▶ **What you are asked to do**: Every line of the material that includes the word "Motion" is to be shown.

▶ **Provided material**:
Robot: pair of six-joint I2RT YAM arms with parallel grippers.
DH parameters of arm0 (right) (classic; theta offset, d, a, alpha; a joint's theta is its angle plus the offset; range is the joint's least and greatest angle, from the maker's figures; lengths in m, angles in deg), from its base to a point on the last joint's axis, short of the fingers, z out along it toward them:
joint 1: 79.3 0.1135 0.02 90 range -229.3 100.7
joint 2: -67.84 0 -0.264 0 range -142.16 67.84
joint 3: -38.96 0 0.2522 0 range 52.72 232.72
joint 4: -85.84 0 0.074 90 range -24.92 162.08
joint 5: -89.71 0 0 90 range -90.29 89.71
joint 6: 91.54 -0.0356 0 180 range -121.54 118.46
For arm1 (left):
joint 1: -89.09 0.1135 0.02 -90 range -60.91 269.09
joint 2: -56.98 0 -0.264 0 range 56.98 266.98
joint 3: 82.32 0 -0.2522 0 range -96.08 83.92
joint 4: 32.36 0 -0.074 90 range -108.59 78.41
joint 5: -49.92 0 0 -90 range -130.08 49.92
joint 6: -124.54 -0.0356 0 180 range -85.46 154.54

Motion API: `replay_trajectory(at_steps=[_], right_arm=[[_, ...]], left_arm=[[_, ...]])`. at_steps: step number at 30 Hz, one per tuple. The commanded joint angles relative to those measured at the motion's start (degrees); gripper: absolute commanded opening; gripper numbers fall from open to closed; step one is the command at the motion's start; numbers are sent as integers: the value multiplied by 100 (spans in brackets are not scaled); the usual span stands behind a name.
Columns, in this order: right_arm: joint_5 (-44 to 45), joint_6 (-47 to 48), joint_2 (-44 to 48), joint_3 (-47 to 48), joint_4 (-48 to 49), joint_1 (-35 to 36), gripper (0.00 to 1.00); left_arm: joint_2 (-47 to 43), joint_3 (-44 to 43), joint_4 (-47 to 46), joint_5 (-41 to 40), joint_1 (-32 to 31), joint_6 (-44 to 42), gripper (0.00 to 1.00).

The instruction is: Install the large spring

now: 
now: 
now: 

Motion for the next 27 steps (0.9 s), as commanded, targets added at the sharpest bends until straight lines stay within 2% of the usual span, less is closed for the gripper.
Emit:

▶ **Result for this task**:
Motion API: `replay_trajectory(at_steps=[_], right_arm=[[_, ...]], left_arm=[[_, ...]])`. at_steps: step number at 30 Hz, one per tuple. The commanded joint angles relative to those measured at the motion's start (degrees); gripper: absolute commanded opening; gripper numbers fall from open to closed; step one is the command at the motion's start; numbers are sent as integers: the value multiplied by 100 (spans in brackets are not scaled); the usual span stands behind a name.
Motion for the next 27 steps (0.9 s), as commanded, targets added at the sharpest bends until straight lines stay within 2% of the usual span, less is closed for the gripper.

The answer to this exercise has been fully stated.